PROBLEM: Please retype the data that follows, starting at the line containing "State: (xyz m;" and stopping after the last line.

SUPPLIED INFORMATION:
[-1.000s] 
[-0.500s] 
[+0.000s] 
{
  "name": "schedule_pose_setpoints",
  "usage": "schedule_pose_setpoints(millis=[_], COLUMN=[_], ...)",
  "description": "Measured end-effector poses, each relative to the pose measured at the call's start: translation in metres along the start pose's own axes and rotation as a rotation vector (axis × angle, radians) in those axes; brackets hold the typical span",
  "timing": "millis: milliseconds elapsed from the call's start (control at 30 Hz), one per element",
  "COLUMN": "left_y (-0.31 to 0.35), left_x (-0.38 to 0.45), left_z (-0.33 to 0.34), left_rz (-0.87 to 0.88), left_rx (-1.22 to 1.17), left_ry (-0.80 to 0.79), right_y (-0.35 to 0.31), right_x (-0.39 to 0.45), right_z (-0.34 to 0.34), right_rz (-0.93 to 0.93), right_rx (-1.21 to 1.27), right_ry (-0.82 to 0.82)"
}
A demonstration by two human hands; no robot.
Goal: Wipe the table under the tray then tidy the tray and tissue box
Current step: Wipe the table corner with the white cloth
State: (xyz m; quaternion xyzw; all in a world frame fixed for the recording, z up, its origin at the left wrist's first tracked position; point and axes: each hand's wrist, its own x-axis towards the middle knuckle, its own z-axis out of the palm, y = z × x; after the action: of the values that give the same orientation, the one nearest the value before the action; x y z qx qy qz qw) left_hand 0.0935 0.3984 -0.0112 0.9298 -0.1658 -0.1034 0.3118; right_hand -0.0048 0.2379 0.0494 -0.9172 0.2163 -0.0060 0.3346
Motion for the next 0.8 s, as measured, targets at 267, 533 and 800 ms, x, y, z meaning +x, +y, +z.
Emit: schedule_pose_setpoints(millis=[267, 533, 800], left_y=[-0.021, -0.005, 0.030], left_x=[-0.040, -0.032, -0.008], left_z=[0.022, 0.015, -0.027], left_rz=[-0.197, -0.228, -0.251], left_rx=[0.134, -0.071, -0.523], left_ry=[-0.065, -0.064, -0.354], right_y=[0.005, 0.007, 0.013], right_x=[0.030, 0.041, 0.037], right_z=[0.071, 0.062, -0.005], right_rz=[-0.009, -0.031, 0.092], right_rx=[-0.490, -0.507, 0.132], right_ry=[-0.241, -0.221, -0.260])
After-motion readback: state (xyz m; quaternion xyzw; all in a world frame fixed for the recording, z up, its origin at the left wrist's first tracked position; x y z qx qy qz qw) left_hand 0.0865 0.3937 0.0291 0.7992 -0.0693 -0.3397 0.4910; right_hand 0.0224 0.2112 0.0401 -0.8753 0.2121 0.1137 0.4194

RESPONSE BELOW:
State: (xyz m; quaternion xyzw; all in a world frame fixed for the recording, z up, its origin at the left wrist's first tracked position; point and axes: each hand's wrist, its own x-axis towards the middle knuckle, its own z-axis out of the palm, y = z × x; after the action: of the values that give the same orientation, the one nearest the value before the action; x y z qx qy qz qw) left_hand 0.0935 0.3984 -0.0112 0.9298 -0.1658 -0.1034 0.3118; right_hand -0.0048 0.2379 0.0494 -0.9172 0.2163 -0.0060 0.3346
Motion for the next 0.8 s, as measured, targets at 267, 533 and 800 ms, x, y, z meaning +x, +y, +z.
Emit: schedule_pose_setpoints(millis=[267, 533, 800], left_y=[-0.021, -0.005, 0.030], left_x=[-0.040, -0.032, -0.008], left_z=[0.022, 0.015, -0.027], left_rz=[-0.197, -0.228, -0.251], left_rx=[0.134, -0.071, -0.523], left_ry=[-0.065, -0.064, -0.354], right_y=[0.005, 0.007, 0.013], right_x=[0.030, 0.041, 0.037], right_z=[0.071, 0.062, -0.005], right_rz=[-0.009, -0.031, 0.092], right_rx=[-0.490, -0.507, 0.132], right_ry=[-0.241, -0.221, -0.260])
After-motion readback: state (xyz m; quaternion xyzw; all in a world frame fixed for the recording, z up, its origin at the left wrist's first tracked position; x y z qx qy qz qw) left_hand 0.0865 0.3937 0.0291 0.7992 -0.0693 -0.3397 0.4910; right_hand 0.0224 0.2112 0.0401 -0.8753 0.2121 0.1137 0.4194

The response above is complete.